Yttrium speciation in sulfate-rich hydrothermal ore-forming fluids

Abstract

Rare Earth elements (REE) are gaining importance due to their increasing industrial applications and usefulness as petrogenetic indicators. REE-sulfate complexes are some of the most stable REE aqueous species in hydrothermal fluids, and may be responsible for REE transport and deposition in a wide variety of geological environments, ranging from sedimentary basins to magmatic hydrothermal settings.

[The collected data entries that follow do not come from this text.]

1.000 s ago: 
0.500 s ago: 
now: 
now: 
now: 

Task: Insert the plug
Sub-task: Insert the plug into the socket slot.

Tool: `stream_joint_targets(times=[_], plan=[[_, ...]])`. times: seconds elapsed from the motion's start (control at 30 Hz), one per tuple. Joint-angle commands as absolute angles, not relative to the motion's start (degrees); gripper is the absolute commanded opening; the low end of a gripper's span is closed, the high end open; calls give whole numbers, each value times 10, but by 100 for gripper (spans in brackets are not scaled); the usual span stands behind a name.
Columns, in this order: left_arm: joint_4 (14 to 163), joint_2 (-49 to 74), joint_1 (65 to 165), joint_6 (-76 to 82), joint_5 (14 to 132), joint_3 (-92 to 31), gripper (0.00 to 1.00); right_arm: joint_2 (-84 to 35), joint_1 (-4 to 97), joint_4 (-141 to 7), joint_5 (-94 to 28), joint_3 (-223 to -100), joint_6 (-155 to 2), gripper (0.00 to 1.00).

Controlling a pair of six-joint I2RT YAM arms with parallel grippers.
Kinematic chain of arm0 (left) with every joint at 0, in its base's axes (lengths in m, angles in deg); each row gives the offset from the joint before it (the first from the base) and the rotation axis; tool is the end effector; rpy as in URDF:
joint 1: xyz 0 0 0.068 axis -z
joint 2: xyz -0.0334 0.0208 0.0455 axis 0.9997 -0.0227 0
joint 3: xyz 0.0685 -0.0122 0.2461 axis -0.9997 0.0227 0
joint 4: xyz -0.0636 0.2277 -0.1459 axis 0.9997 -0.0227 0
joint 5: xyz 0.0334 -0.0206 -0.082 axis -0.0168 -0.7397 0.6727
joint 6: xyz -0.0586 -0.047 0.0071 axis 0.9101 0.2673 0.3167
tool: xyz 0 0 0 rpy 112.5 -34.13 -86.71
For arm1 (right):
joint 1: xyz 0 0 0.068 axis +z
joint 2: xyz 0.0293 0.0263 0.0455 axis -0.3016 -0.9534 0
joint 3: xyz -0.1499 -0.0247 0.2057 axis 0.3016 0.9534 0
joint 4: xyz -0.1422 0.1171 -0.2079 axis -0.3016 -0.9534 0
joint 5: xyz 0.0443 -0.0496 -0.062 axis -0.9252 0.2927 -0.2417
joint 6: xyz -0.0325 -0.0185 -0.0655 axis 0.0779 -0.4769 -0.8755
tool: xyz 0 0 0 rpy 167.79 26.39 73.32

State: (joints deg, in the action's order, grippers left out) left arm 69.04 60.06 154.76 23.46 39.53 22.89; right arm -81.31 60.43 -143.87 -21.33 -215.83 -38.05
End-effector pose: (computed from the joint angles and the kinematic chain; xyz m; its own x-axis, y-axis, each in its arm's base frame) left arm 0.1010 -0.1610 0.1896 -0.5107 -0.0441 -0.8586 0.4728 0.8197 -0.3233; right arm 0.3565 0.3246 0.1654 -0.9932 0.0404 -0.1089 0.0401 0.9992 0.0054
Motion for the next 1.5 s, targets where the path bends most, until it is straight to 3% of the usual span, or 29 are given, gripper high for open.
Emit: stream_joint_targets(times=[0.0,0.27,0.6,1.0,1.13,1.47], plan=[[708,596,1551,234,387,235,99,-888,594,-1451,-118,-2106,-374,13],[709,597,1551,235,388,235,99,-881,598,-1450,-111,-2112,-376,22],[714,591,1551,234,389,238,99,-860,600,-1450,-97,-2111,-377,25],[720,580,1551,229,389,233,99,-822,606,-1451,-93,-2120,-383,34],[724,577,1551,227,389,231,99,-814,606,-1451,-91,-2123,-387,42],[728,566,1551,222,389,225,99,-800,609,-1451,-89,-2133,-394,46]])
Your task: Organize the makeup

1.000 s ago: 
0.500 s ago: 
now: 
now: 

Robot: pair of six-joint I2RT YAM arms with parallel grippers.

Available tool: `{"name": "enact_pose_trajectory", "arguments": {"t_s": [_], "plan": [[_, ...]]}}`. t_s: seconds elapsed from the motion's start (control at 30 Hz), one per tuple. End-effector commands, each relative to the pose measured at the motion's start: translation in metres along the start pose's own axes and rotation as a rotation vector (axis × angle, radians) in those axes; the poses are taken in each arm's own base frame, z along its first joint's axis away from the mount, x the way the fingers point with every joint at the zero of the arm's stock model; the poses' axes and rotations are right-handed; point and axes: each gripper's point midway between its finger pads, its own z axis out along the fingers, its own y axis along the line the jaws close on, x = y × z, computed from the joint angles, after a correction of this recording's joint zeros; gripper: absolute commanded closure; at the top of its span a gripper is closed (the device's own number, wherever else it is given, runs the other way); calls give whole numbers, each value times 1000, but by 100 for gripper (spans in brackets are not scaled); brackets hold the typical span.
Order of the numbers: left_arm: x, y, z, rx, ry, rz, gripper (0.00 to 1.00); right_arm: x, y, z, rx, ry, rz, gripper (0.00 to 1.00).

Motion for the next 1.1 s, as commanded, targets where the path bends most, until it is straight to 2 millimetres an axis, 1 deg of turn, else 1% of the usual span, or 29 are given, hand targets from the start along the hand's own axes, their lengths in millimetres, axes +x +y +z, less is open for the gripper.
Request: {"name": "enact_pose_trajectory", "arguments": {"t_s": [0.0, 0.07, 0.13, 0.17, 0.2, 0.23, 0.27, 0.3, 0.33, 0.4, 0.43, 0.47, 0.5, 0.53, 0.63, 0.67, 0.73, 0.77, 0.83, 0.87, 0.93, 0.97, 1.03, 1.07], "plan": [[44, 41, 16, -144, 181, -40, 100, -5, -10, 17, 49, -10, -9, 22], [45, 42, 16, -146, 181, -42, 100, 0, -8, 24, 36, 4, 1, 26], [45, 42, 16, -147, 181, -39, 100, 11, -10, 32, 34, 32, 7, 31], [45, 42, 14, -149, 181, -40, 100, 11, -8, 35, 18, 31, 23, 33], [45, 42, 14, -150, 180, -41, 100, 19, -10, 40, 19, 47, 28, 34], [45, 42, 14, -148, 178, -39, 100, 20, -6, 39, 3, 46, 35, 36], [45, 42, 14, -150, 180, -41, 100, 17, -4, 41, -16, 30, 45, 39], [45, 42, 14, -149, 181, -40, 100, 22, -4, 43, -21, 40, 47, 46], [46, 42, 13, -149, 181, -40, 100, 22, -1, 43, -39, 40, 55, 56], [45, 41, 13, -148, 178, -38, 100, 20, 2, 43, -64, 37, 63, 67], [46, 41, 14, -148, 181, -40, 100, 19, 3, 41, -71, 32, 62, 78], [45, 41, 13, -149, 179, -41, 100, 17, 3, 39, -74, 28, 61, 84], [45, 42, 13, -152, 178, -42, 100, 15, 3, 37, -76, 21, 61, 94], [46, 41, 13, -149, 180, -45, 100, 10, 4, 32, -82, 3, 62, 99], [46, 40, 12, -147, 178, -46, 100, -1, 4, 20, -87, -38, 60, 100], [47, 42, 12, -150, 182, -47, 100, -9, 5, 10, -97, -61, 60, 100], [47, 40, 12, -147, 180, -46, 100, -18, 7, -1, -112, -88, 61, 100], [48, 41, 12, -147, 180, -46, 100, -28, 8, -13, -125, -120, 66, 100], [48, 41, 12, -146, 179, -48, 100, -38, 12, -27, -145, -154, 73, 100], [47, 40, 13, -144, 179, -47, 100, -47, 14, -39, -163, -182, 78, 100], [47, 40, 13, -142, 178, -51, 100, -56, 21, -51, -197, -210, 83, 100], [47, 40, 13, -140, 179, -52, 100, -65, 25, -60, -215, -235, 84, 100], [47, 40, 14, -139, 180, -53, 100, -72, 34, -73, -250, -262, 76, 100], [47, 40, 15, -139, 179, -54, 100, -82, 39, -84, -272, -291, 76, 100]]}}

However, the thermodynamic properties of most REE-sulfate complexes are derived from extrapolation of ambient temperature data, since direct information on REE-sulfate complexing under hydrothermal conditions is only available for Nd, Sm and Er to 250 °C (Migdisov and William-Jones, 2008, 2016).We employed ab initio molecular dynamics (MD) simulations to calculate the speciation and thermodynamic properties of yttrium(III) in sulfate and sulfate-chloride solutions at temperatures and pressures up to 500 °C and 800 bar. The MD results were complemented by in situ X-Ray Absorption Spectroscopy (XAS) measurements. Both MD and XAS show that yttrium(III) sulfate complexes form and become increasingly stable with increasing temperature (≥200 °C). The MD results also suggest that mixed yttrium-sulfate-chloride complexes (that cannot be distinguished from mixtures of chloride and sulfate complexes in XAS experiments) form at ≥ 350 °C. Two structures with two different Y(III)-S distances (monodentate and bidentate) are observed for Y(III)-sulfate bonding. The formation constants, derived via thermodynamic integration, for the Y(III) mono- and di-sulfate complexes parallel the trends for those of Nd, Sm and Er determined experimentally to 250 °C.The derived formation constants were used to fit revised Helgeson-Kirkham-Flowers equation-of-state parameters that enabled calculation of formation constants for Y(SO4)+ and Y(SO4)2− over a wide range of temperatures and pressures. The presence of sulfate increases the solubility of Y(III) under specific conditions. Since the stability of sulfate is redox sensitive, Y(III) solubility becomes highly redox-sensitive, with rapid precipitation of Y minerals upon destabilisation of aqueous sulfate.